**WHAT THIS TASK INVOLVES:**
Count every line in the following entries that holds the word "chopstick". Only the number should be given.

======== PROVIDED DATA ========

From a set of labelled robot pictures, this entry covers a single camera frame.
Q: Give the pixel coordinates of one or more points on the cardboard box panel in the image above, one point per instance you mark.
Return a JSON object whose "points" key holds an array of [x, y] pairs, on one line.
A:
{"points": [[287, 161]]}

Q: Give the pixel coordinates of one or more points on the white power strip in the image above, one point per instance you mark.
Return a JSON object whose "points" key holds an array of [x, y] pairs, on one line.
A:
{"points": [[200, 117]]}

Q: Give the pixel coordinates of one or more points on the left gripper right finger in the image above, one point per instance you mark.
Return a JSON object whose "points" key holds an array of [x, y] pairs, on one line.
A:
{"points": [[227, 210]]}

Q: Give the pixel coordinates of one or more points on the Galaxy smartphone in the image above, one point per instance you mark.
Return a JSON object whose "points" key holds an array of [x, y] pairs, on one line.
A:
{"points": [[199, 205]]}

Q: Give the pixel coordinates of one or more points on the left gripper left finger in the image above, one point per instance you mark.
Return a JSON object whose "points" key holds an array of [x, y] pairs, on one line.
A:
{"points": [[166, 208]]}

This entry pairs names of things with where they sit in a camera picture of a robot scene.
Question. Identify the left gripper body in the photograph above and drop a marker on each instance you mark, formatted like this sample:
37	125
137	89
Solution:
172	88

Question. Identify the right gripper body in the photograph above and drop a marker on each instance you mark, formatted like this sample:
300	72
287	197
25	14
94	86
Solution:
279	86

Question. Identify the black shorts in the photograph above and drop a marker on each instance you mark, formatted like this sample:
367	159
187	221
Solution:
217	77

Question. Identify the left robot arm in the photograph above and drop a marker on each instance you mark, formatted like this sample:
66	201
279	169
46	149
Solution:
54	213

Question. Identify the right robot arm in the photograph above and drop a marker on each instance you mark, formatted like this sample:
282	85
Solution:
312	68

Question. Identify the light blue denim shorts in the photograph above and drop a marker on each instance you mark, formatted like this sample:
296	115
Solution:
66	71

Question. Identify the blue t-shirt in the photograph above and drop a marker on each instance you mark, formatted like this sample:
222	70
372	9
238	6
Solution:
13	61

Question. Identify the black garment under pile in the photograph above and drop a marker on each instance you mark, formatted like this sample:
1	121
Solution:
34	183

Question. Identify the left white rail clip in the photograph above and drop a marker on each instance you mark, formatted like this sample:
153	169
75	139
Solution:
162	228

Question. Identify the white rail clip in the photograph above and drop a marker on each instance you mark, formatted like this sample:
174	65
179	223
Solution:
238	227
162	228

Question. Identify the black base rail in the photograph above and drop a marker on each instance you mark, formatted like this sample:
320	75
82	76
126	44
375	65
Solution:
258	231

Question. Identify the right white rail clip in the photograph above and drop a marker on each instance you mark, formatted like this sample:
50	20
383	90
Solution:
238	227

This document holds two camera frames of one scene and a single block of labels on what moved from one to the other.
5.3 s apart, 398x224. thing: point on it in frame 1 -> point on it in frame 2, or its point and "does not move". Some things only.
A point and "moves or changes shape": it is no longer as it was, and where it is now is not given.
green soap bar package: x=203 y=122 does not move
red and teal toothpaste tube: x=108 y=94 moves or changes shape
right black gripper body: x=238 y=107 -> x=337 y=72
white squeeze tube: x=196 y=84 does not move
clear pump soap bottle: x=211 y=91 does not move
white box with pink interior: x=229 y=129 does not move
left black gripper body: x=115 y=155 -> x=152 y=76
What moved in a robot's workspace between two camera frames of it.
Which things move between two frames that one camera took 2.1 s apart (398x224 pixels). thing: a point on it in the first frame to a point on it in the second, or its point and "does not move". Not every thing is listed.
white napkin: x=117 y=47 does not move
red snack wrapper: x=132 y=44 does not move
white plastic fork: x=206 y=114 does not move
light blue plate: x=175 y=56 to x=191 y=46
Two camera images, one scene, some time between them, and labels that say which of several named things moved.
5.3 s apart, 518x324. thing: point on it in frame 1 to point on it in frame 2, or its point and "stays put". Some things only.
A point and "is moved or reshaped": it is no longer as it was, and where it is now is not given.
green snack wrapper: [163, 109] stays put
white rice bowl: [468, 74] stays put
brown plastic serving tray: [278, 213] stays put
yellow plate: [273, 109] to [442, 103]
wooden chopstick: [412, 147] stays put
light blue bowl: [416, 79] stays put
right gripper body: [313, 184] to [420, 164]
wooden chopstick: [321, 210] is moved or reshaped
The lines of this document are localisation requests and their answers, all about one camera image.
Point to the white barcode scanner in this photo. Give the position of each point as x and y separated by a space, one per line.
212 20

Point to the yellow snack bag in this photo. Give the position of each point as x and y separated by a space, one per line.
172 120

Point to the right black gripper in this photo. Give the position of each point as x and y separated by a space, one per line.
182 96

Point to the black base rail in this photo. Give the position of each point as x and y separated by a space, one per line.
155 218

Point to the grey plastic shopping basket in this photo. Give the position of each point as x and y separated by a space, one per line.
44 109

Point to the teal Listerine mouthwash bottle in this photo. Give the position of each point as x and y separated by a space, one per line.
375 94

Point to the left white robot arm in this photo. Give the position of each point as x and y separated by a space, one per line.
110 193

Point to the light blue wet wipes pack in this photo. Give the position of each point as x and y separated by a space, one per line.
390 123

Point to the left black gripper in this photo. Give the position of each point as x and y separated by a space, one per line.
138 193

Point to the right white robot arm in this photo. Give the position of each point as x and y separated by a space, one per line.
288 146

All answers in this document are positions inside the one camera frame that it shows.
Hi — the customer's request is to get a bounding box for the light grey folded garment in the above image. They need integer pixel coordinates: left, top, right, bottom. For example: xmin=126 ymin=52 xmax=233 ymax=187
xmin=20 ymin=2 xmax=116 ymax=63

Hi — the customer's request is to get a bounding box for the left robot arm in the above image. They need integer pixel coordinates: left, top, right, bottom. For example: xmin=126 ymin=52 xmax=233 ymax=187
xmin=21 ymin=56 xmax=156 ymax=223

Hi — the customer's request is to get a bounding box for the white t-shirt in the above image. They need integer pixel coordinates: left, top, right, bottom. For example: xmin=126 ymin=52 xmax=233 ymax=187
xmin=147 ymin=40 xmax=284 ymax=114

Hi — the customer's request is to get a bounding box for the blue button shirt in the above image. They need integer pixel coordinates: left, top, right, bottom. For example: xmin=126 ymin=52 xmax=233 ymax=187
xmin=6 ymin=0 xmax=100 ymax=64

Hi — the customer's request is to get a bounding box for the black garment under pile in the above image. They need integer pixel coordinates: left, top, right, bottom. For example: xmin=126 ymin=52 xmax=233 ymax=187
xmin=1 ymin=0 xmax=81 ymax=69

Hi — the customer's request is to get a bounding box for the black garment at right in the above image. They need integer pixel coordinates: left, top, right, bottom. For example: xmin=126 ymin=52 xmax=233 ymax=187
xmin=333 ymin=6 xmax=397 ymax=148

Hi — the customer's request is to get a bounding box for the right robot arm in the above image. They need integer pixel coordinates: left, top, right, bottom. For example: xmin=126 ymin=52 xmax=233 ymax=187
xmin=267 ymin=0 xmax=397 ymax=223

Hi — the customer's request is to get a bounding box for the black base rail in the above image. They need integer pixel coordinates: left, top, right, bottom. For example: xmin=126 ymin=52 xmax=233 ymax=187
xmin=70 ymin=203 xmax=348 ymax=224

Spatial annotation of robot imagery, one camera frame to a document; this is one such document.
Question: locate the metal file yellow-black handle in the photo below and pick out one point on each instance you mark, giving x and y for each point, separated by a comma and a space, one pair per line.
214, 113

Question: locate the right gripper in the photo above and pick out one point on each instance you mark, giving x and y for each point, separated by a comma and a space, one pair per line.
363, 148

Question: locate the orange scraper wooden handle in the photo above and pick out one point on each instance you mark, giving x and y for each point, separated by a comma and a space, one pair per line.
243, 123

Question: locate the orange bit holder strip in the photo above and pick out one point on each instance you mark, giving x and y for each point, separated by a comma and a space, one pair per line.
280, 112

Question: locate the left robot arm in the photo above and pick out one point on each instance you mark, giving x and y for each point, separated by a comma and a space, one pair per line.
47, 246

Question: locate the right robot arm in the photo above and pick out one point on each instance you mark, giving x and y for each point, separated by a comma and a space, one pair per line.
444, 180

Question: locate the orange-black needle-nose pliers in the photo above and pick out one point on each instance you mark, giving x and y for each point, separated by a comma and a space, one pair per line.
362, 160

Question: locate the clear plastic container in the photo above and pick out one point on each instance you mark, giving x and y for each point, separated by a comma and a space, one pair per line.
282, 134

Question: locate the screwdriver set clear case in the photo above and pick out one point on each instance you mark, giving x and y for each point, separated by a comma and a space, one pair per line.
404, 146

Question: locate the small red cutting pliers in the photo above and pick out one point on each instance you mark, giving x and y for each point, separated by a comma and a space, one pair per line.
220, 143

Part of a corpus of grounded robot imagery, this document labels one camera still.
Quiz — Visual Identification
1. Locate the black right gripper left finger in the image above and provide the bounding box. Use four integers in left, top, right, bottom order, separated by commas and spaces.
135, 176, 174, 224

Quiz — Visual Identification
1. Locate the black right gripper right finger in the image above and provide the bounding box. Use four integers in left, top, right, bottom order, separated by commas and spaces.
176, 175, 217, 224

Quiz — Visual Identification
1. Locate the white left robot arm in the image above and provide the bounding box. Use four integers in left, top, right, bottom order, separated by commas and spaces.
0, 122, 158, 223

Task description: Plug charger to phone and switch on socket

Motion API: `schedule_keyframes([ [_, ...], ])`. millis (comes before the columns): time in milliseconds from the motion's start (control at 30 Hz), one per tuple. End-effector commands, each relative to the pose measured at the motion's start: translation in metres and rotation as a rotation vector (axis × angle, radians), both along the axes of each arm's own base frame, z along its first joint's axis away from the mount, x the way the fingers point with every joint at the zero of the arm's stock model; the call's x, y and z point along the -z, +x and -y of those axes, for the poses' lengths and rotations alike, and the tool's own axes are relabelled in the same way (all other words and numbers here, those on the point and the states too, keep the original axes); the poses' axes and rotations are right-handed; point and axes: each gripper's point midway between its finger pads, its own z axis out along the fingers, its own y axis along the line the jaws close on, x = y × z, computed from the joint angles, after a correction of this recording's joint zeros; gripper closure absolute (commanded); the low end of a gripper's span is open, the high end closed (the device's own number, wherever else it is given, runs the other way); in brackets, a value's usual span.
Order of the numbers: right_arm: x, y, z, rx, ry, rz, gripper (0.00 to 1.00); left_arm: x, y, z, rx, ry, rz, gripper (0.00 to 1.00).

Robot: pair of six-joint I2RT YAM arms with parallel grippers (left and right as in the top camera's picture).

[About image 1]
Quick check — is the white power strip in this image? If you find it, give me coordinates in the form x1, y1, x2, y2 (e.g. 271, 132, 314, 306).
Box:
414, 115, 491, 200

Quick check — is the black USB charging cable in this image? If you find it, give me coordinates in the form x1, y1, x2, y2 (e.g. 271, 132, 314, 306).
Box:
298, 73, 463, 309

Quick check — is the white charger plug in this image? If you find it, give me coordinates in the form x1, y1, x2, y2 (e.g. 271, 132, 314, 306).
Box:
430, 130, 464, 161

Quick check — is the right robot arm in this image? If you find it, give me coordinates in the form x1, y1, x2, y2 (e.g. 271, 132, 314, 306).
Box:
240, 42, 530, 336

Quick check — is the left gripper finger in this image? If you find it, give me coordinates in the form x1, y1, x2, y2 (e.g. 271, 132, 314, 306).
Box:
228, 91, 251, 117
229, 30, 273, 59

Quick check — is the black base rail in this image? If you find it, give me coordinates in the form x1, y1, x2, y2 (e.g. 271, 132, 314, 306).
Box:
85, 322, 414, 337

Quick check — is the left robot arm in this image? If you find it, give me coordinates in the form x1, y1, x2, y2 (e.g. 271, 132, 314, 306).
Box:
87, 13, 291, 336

========

**COMPLETED EXERCISE:**
2